Non-culture diagnostic techniques provide most of the information required for public health management. Methods such as DNA sequencing can now provide as much or even more information as culture based methods, and will play an important part in the future of the laboratory confirmation of meningococcal disease. Although non-culture methods are already important, the methods are not without their shortcomings. Testing for the presence of antibodies to meningococcal OMPs has led to an increase in laboratory confirmed cases but the interpretation is difficult when low titres are detected. The SMPRL hopes to introduce capsular antibody testing, which will aid in the interpretation of OMP antibody testing and also provide a serogroup of the infecting meningococcus.
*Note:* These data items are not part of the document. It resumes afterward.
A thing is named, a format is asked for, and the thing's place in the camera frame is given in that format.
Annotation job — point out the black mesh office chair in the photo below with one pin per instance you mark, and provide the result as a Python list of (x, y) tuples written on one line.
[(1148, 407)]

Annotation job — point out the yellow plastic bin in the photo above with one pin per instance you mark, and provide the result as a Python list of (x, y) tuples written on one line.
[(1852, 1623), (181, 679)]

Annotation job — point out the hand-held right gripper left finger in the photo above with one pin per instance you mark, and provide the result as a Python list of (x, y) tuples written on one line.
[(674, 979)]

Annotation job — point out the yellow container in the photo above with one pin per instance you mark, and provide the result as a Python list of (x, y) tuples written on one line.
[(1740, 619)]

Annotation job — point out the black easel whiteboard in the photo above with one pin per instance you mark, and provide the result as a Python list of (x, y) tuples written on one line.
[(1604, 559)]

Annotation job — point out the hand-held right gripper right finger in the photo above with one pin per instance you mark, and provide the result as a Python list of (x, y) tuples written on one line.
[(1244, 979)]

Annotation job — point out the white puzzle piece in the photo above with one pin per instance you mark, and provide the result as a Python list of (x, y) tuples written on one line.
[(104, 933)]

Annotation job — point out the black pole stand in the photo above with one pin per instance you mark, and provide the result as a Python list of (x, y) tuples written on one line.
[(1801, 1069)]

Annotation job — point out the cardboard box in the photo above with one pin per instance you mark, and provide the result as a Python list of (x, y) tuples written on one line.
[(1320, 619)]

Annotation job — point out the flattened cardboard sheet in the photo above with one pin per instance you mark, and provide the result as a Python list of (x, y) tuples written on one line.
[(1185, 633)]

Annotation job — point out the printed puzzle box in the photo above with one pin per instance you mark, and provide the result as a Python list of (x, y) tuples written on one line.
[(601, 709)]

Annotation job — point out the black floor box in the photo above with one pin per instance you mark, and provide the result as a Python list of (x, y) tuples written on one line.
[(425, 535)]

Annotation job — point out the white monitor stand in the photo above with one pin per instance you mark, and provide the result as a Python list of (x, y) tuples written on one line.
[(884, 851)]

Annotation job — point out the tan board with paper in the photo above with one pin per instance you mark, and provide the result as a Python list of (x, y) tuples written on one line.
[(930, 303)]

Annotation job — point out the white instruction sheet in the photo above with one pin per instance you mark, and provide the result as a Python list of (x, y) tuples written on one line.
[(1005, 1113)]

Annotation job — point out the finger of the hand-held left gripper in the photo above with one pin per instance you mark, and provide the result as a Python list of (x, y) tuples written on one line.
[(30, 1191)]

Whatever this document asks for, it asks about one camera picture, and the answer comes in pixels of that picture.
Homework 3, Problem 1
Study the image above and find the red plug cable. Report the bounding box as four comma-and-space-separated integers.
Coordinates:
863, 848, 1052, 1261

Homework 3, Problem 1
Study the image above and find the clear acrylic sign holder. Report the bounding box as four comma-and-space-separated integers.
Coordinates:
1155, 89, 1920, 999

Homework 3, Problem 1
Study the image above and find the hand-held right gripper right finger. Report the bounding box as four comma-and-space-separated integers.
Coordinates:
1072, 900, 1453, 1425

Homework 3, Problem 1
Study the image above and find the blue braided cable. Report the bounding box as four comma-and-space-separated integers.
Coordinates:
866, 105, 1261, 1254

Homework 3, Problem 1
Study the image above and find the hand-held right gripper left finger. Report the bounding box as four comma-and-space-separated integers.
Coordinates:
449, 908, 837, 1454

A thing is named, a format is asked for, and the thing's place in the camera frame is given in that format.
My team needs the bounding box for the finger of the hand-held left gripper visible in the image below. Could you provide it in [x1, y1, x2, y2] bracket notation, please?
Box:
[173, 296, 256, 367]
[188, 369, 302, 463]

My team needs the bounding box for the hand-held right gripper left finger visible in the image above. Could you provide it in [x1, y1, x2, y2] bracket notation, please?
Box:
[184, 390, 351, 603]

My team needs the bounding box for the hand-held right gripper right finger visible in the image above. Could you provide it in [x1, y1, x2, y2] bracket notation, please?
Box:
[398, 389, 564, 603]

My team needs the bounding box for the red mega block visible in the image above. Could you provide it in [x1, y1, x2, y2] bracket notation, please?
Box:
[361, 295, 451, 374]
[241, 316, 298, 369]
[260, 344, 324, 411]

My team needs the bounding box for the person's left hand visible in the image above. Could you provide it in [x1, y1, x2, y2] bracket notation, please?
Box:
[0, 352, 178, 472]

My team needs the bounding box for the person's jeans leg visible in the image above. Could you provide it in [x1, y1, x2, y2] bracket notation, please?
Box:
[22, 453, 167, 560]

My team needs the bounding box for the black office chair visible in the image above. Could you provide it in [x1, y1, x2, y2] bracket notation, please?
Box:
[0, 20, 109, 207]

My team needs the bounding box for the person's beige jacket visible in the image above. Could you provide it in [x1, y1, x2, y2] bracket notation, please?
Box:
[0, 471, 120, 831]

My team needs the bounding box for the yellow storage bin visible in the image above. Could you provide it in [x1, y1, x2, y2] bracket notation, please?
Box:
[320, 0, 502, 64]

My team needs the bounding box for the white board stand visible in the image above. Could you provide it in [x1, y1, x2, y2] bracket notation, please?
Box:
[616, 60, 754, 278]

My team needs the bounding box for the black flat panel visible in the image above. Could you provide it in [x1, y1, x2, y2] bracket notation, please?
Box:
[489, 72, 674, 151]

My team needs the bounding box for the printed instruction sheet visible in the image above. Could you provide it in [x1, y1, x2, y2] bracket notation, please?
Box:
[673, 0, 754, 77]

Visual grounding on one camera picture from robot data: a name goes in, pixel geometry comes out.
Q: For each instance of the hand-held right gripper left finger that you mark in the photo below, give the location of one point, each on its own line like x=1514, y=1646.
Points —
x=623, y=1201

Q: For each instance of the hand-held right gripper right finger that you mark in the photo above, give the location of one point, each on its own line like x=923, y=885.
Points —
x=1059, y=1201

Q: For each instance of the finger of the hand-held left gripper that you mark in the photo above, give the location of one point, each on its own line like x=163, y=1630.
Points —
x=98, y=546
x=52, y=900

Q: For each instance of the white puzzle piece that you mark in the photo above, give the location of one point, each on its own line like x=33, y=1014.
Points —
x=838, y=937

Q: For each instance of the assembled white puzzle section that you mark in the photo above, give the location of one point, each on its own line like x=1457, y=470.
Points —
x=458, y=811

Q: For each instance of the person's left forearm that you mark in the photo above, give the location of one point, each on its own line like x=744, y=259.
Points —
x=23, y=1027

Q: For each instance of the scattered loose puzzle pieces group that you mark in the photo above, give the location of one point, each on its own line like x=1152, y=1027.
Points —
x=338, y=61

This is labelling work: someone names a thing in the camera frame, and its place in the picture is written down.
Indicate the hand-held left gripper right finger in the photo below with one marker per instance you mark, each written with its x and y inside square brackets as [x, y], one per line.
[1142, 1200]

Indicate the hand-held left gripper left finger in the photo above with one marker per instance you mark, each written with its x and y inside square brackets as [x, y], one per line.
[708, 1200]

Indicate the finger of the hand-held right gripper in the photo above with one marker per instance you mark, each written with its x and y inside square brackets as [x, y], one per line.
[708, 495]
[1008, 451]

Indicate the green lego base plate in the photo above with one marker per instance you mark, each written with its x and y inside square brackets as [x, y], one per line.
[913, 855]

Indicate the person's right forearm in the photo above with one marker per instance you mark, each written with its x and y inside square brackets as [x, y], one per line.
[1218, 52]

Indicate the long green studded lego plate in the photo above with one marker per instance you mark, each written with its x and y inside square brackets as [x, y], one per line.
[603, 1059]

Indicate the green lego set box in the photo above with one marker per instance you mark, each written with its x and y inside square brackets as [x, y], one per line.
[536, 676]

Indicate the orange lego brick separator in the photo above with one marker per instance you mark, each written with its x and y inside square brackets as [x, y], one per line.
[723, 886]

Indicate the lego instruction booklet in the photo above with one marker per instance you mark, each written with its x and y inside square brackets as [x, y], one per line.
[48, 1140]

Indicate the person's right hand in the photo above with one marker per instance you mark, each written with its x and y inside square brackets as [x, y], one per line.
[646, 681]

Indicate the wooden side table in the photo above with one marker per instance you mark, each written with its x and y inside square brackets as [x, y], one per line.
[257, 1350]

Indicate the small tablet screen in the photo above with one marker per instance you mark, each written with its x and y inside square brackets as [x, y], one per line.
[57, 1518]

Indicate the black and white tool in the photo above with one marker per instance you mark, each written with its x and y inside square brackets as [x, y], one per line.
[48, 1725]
The isolation of a meningococcus from the throat does not necessarily confirm the disease because approximately 10% of the population carry the organism.23,24 In addition, concerns have been raised in relation to the use of IS1106 as a PCR target for the non-culture confirmation of meningococcal disease.25 However, in Scotland, PCR false positives are probably very few and most PCR positive cases are confirmed by antibody testing. Improved PCR techniques now allow more sensitive and specific methods to be used.26

Without non-culture methods, the information available for public health management would be inadequate and our understanding of the epidemiology of meningococcal disease would be reduced. The benefits of gaining laboratory data for confirming meningococcal disease are well acknowledged,27 and the recent introduction of MenC vaccines7,8 also increases the importance of confirming meningococcal disease, particularly by non-culture methods. The potential for capsule switching cannot be ignored,11,12 and has been described in isolated cases.28,29 Therefore, the SMPRL is sure that non-culture methods will play a major part in the future of the laboratory confirmation of meningococcal disease in Scotland.

Acknowledgments

The authors would like to dedicate this paper to the late L Smart, previous director of the SMPRL. The input of T Girdwood is greatly appreciated. We also thank the microbiologists for forwarding samples to the laboratory, and public health consultants and the information and statistics division for providing information relevant to this paper.